Ahhh the coffee comments. Hilarious considering coffee shops and cafes are packed to the brim with pensioners every single day in my town.

A weekly coffee and Netflix some how equals tens of thousands for a house deposit in their eyes.

ForRealCat · 18/02/2025 15:28

BabyDream2025 · 18/02/2025 15:10

Ahhh the coffee comments. Hilarious considering coffee shops and cafes are packed to the brim with pensioners every single day in my town.

A weekly coffee and Netflix some how equals tens of thousands for a house deposit in their eyes.

Edited

To be fair the coffee comment was made by the youngster struggling to afford to buy a home, it wasn't a suggestion from any home owner here as a way forwards.
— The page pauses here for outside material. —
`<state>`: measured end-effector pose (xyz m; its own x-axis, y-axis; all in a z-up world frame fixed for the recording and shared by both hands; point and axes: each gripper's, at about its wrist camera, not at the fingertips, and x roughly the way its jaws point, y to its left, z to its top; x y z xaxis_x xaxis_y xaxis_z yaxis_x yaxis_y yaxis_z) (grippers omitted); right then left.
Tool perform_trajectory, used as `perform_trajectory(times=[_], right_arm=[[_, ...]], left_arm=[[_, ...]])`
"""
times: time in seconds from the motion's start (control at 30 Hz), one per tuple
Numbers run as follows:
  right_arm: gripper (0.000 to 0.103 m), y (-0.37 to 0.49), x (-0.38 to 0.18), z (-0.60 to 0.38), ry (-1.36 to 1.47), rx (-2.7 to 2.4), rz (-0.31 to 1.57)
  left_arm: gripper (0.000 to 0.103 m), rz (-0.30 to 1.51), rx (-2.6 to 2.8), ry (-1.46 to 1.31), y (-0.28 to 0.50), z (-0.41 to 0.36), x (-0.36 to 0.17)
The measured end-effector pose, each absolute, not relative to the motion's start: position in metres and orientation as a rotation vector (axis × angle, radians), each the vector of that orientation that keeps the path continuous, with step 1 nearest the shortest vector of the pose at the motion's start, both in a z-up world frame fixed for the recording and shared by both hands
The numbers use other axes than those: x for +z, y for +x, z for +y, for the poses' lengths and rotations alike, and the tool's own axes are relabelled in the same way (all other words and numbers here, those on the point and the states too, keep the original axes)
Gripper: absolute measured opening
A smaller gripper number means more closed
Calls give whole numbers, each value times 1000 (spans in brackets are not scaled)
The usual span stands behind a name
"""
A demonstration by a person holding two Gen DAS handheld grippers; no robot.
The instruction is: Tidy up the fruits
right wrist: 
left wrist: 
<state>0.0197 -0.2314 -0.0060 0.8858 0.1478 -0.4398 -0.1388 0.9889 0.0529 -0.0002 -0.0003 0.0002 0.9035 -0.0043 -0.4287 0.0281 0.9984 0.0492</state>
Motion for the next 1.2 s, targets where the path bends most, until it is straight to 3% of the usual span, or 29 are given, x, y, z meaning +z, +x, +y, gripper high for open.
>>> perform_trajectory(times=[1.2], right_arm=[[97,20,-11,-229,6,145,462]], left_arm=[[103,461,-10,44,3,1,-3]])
motelhotel · 18/02/2025 16:20

My mum has done this in the past too not with big things like a house but other things I don't really know what the answer is.
I know there are hundreds of countries in the world so not sure which one you are in but in mine they have released some 90 and 100% mortgages recently for residents. We are considering it because rental prices are sky high.

GreenElfWitch · 18/02/2025 16:51

OP, I know you're frustrated by your situation, but insulting other people won't help.
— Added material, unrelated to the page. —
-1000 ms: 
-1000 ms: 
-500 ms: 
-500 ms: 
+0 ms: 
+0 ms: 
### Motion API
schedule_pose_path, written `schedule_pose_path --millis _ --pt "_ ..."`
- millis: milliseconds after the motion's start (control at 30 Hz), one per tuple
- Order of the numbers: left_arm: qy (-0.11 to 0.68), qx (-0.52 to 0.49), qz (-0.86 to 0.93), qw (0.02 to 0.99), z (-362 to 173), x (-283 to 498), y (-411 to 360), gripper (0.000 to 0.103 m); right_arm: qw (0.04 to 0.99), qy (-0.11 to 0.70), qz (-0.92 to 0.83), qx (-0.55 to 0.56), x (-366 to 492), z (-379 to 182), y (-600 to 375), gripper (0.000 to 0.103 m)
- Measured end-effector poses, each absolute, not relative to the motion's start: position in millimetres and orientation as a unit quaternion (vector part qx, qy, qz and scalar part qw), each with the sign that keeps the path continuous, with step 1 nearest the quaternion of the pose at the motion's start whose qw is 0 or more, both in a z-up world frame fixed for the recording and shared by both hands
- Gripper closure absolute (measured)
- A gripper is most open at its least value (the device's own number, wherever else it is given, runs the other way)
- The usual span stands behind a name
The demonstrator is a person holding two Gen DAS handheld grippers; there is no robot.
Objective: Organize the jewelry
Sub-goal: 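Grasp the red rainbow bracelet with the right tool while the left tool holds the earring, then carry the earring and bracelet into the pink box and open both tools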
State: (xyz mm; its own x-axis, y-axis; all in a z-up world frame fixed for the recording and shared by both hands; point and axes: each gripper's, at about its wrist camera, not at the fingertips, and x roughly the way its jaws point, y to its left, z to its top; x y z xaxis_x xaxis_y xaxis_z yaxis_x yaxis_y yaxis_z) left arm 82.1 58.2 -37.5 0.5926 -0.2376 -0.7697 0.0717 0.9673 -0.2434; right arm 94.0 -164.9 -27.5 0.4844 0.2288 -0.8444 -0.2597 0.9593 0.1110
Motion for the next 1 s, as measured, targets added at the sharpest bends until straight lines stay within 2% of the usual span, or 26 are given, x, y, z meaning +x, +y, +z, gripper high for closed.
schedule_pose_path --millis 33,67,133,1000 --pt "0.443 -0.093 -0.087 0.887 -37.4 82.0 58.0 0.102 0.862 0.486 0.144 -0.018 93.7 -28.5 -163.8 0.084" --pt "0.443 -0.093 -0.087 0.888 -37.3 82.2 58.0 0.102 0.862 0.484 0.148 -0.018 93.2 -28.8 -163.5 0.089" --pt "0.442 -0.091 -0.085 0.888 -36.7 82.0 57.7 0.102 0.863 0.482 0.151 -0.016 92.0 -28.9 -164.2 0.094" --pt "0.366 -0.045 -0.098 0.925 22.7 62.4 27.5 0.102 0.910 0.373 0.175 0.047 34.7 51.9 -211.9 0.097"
Talk to your mother, and ask how much money she'll be able to give you and exactly when.

farmlife2 · 18/02/2025 20:56

ThelittleBee · 18/02/2025 11:10

'no phone, no car'. Like I said, Boomer! 90% if People couldn't physically have a job with out a phone or car so I guess we are all just buggered for life!
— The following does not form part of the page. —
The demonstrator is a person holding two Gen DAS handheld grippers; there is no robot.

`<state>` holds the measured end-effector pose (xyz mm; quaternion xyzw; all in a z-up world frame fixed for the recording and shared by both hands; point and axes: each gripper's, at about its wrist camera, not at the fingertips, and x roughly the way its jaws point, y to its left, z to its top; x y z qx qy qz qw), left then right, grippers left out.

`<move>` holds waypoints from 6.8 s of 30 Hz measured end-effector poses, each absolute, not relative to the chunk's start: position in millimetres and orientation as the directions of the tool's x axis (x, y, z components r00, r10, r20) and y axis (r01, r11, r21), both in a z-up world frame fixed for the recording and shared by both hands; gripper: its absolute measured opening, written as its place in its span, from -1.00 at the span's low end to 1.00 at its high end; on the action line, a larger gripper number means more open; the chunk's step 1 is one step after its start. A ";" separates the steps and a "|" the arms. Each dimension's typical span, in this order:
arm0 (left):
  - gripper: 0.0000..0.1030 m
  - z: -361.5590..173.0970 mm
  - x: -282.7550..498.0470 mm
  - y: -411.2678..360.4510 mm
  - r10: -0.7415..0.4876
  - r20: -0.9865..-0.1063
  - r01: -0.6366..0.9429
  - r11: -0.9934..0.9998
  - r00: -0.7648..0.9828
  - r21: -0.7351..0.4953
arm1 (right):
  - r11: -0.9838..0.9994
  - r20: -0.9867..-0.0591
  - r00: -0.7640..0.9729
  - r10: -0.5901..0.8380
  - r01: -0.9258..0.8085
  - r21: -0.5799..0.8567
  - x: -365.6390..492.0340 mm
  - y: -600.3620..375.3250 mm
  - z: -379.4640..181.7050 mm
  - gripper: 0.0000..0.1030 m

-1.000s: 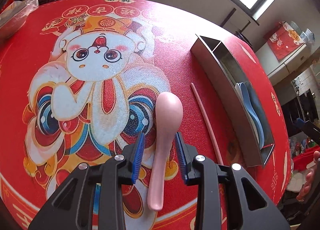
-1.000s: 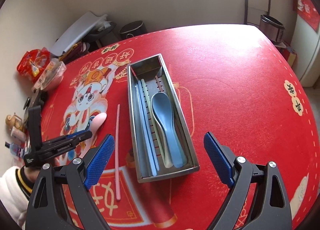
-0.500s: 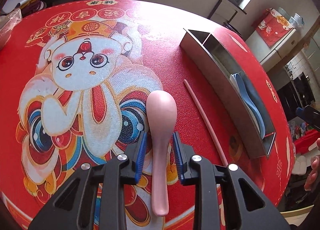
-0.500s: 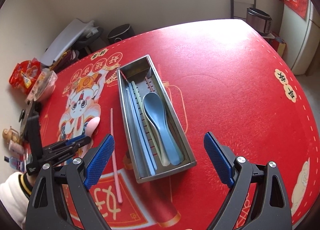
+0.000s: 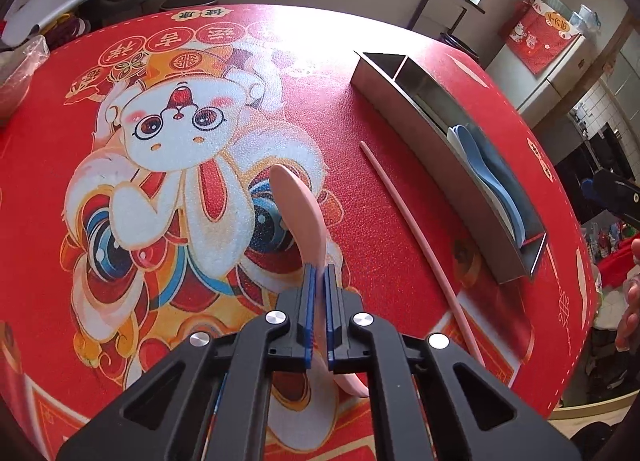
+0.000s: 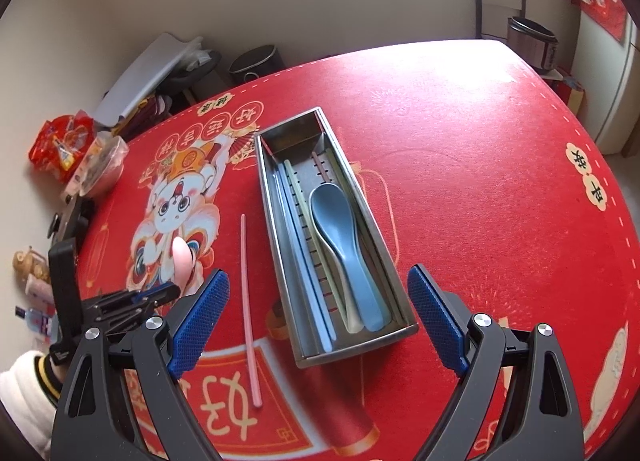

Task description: Organize utensils

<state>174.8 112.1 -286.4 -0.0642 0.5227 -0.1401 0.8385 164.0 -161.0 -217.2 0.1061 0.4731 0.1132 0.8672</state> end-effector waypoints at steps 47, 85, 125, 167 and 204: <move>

My 20s daughter doesn't have a car. They just live near good public transport. She doesn't take holidays. I would never expect her to pay for my parent's or grandparents' funerals either (and would expect her to ask about their own funds in the bank or assets or insurances). No pets, no fancy outings or cars. Does own a house though. And does buy regular coffees.

OP, I would just make your plans without your mother's involvement, if she can't commit. It's always best to make decisions based on what is real now, not on what might happen.

Twiglets1 · 19/02/2025 05:39

I’ve voted YABU because your casual ageism towards “boomers” is not a good look.

People are so careful with language these days to avoid stereotyping others - apart from when it comes to people who through an accident of birth happen to be born at a certain time. Hating on “boomers” won’t help your situation.